**ACTIVITY:**
Retype, exactly as they appear below, the lines between the line holding "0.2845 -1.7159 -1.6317" and the line holding "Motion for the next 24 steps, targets", both ends included.

[Extracted records]
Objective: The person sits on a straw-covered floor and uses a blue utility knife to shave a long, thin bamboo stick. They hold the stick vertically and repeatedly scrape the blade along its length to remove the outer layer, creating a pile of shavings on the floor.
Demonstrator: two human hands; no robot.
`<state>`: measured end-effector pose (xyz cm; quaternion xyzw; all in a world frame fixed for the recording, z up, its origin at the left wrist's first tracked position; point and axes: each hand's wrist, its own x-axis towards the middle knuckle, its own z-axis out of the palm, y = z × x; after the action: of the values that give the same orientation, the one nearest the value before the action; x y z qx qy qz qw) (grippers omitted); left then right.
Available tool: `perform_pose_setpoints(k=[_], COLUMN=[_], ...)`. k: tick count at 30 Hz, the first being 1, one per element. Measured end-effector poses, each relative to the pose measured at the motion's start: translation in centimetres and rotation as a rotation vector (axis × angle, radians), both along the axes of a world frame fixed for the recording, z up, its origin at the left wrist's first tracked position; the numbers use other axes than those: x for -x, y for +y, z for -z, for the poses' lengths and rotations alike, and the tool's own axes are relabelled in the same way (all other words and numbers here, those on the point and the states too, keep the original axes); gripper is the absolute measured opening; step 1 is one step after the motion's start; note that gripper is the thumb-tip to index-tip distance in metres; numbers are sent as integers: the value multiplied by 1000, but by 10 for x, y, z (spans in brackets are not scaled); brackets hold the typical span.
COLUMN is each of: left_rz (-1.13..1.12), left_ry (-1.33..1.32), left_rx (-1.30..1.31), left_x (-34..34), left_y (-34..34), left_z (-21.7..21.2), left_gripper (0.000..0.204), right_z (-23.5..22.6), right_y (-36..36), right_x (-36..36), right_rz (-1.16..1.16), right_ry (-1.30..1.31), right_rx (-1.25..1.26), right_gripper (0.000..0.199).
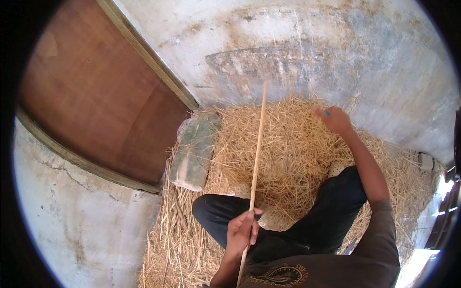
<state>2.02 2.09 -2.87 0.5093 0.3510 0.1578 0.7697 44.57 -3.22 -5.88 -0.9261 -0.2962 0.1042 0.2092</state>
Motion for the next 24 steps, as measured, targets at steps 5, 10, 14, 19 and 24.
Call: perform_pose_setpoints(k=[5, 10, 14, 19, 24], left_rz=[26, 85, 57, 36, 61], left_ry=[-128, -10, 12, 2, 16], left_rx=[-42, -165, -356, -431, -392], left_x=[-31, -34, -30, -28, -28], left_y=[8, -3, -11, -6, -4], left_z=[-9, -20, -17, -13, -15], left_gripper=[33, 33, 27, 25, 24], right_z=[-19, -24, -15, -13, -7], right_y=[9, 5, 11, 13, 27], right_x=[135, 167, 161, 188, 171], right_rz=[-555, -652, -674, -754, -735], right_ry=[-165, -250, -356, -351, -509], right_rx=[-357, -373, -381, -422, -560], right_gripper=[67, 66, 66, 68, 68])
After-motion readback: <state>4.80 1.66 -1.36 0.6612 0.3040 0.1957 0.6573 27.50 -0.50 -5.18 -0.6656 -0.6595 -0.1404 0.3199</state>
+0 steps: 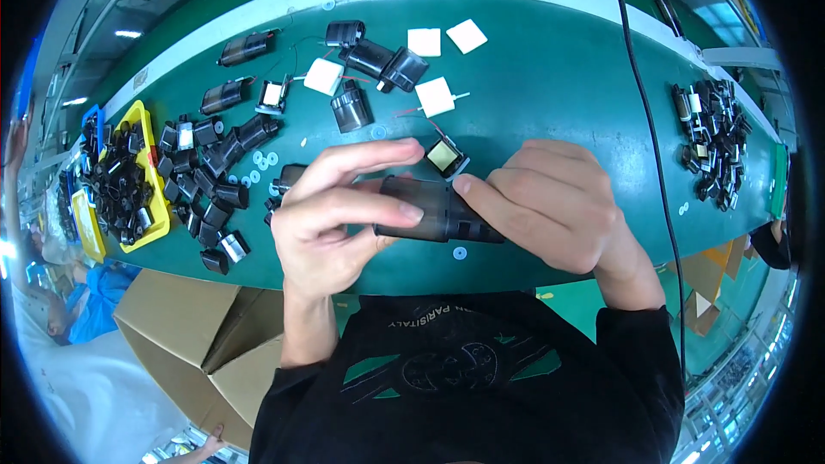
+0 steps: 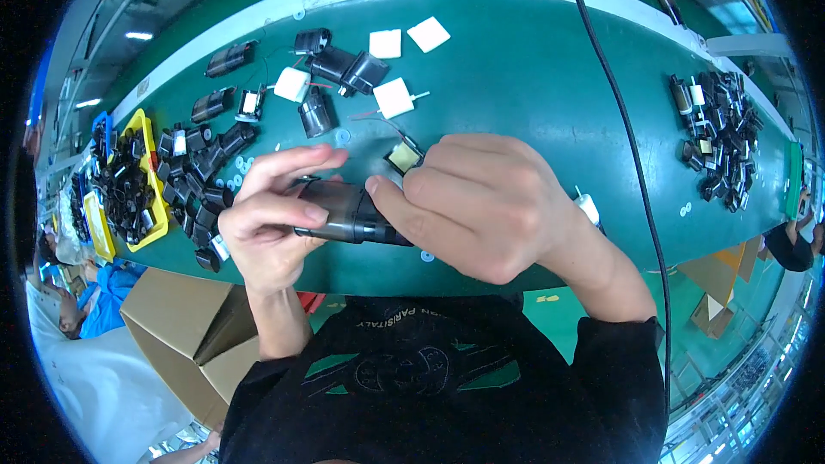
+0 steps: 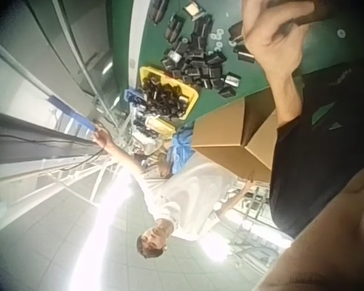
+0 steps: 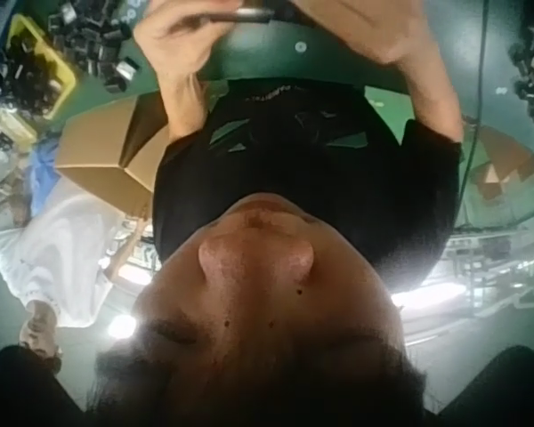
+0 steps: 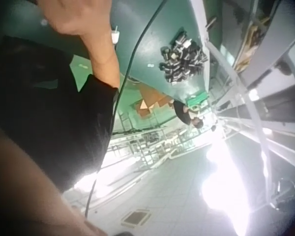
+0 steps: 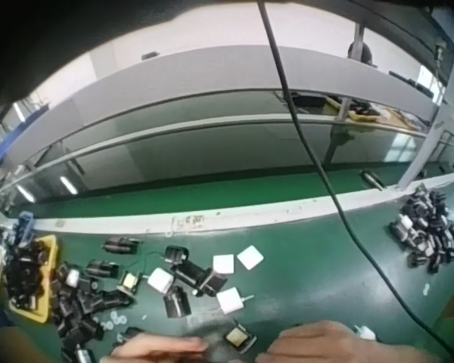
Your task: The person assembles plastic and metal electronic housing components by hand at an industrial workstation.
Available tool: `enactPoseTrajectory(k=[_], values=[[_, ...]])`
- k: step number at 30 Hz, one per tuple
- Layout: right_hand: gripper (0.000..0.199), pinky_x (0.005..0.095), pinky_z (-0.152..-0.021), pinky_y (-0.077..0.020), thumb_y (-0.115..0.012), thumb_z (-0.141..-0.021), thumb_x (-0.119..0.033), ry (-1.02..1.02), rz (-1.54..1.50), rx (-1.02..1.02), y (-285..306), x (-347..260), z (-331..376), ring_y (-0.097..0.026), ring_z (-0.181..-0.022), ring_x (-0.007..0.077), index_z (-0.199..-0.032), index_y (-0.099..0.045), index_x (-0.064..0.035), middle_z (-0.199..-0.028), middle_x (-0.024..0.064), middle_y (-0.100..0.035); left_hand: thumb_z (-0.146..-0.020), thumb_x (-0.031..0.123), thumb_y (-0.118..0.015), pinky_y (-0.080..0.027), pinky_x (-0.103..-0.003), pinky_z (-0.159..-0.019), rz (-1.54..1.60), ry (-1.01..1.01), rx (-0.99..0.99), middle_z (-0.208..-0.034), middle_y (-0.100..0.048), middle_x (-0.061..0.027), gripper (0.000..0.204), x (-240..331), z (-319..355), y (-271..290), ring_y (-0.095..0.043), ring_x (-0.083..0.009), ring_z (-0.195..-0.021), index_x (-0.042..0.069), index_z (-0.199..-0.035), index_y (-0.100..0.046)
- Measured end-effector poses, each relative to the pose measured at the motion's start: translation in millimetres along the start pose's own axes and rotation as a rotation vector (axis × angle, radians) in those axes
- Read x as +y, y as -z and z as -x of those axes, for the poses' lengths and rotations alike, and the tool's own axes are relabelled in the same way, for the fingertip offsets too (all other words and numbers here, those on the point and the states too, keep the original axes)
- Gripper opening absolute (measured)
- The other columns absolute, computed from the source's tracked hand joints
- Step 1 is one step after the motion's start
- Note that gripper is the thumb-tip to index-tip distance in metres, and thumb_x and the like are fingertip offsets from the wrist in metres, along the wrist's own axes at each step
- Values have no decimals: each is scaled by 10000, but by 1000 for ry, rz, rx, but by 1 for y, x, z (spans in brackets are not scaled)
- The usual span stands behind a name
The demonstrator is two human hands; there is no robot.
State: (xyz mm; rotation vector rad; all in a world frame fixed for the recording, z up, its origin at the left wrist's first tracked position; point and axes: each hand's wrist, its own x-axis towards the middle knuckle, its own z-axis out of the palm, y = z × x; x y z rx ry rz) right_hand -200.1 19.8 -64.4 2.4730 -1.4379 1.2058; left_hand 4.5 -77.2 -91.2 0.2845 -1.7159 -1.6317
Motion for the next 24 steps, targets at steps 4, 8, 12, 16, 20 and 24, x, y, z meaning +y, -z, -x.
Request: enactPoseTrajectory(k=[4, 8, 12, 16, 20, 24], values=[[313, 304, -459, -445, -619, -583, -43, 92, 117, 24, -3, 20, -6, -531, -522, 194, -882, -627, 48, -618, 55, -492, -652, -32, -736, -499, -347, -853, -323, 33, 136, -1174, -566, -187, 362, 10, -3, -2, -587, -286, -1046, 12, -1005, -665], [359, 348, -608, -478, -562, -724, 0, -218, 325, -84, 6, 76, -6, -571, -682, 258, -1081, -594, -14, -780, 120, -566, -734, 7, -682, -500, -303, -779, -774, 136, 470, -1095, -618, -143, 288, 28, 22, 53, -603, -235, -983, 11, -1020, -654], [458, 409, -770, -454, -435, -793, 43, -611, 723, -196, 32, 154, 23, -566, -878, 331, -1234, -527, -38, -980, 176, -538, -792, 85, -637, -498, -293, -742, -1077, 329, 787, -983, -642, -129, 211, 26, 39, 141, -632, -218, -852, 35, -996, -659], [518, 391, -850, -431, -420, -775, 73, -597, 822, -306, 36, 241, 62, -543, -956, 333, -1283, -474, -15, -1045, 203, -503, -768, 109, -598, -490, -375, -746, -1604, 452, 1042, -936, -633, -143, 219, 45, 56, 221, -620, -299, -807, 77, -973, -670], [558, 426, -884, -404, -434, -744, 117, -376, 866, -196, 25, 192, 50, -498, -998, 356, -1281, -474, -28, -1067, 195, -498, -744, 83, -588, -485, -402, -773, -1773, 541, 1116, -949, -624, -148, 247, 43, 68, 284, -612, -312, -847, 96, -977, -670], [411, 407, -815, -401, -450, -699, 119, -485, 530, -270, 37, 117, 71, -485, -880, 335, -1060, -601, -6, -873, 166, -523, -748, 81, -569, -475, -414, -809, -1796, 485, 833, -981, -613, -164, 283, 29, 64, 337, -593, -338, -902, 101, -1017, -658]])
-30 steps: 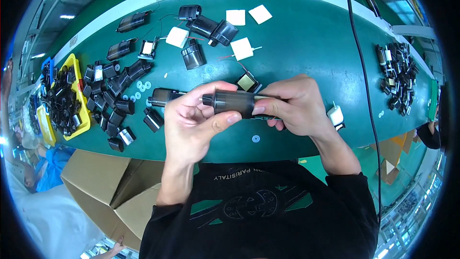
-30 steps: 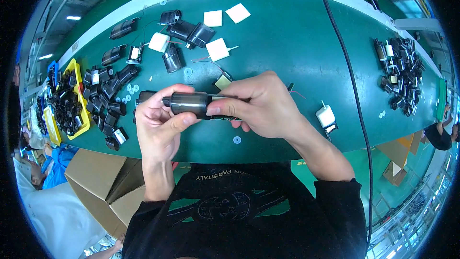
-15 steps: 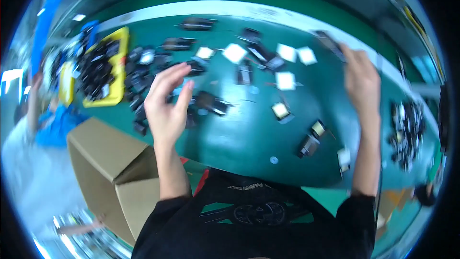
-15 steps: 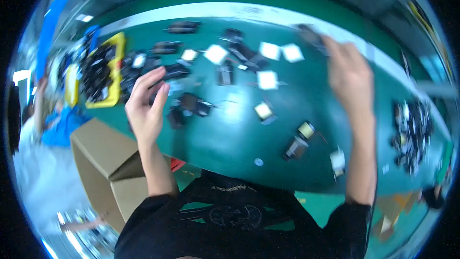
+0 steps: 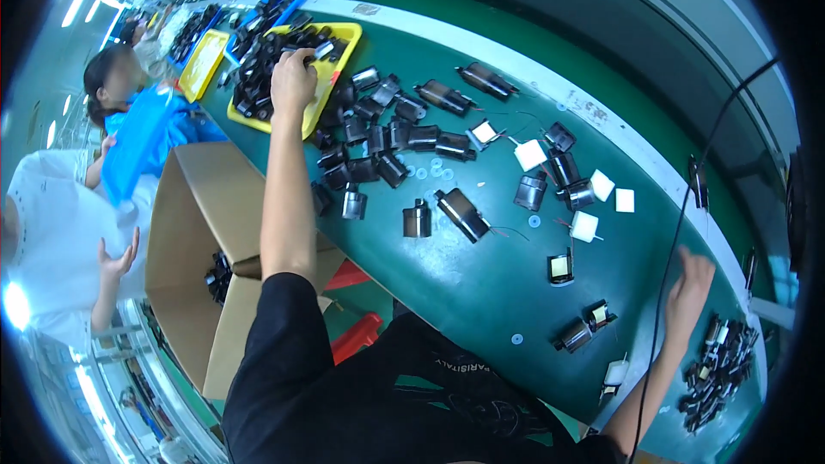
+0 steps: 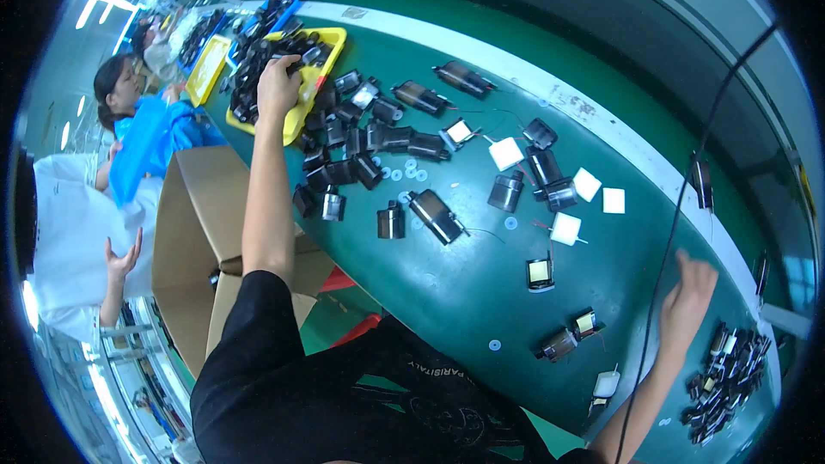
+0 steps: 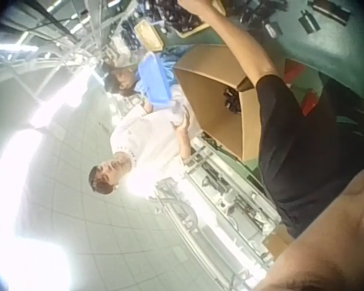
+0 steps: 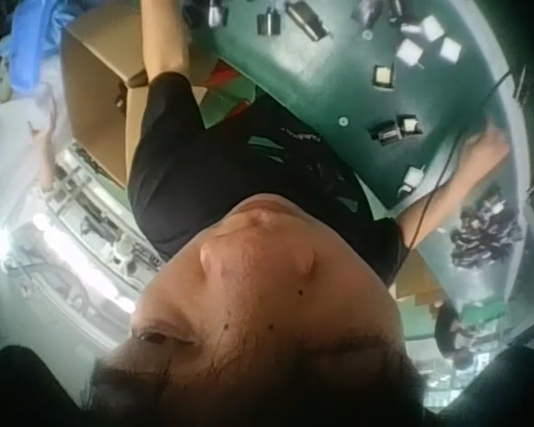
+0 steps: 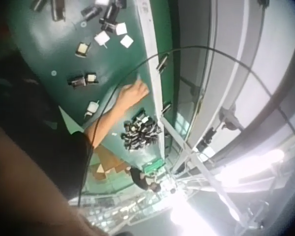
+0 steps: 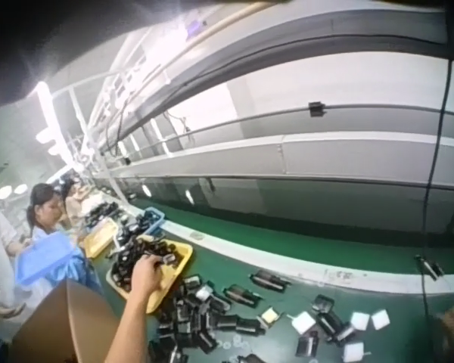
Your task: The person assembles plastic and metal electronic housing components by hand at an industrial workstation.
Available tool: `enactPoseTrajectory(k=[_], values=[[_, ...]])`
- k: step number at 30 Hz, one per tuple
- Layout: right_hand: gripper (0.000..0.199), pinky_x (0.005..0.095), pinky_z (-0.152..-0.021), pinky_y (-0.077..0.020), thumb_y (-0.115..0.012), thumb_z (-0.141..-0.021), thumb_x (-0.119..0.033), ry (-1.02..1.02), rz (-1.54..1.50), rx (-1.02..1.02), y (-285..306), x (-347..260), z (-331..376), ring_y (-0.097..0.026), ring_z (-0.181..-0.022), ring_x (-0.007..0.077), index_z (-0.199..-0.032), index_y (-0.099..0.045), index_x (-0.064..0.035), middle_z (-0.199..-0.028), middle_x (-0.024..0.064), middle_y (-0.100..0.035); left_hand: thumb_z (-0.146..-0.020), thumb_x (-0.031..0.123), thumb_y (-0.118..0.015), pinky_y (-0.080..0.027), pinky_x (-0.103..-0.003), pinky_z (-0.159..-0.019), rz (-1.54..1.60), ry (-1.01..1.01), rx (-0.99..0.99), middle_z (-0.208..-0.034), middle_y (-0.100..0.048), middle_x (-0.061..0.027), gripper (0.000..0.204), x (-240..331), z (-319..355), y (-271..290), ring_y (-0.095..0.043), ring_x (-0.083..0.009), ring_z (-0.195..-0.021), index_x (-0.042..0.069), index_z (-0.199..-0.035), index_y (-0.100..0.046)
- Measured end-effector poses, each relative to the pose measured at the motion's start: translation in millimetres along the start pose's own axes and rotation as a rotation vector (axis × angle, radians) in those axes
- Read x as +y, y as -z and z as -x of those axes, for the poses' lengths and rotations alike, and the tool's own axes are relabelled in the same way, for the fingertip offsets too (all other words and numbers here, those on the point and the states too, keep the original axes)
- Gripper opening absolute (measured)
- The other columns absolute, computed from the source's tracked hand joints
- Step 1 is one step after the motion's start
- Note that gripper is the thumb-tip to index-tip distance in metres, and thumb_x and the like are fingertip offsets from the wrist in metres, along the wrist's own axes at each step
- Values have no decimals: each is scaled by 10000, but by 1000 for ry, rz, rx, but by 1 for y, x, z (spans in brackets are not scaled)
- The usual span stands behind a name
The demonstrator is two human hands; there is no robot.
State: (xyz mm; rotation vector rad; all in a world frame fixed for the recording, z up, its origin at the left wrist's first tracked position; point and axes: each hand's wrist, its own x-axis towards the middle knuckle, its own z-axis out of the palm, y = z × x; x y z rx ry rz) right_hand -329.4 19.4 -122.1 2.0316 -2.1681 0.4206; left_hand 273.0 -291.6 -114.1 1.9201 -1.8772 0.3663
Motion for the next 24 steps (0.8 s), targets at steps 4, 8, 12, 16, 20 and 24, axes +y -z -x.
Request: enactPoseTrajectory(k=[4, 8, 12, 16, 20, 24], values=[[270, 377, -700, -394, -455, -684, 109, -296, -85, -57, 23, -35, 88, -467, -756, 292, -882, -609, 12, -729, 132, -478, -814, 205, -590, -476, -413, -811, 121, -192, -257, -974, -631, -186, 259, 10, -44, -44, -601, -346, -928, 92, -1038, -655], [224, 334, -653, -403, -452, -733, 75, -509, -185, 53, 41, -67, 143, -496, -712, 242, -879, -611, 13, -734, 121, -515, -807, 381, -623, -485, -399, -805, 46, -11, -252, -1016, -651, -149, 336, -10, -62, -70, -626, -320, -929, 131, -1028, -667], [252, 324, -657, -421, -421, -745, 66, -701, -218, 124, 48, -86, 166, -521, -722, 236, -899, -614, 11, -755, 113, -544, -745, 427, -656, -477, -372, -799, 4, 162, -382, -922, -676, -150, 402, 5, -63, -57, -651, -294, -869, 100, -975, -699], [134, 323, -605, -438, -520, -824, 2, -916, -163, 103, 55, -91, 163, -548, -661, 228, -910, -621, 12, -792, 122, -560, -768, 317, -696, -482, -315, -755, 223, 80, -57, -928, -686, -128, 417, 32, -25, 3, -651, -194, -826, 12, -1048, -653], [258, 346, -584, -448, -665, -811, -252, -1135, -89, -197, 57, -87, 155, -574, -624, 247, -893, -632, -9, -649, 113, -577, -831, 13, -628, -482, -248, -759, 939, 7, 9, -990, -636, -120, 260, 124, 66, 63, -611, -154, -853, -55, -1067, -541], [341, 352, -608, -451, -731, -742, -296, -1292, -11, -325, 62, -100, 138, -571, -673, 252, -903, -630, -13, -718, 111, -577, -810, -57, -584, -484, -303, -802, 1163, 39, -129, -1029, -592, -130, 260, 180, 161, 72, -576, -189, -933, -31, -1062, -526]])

**PROBLEM SOLUTION:**
State: (xyz mm; rotation vector rad; all in a world frame fixed for the recording, z up, its origin at the left wrist's first tracked position; point and axes: each hand's wrist, its own x-axis towards the middle knuckle, its own z-axis out of the palm, y = z × x; x y z rx ry rz) right_hand -200.1 19.8 -64.4 2.4730 -1.4379 1.2058; left_hand 4.5 -77.2 -91.2 0.2845 -1.7159 -1.6317
Motion for the next 24 steps, targets at steps 4, 8, 12, 16, 20 and 24, x, y, z meaning +y, -z, -x.

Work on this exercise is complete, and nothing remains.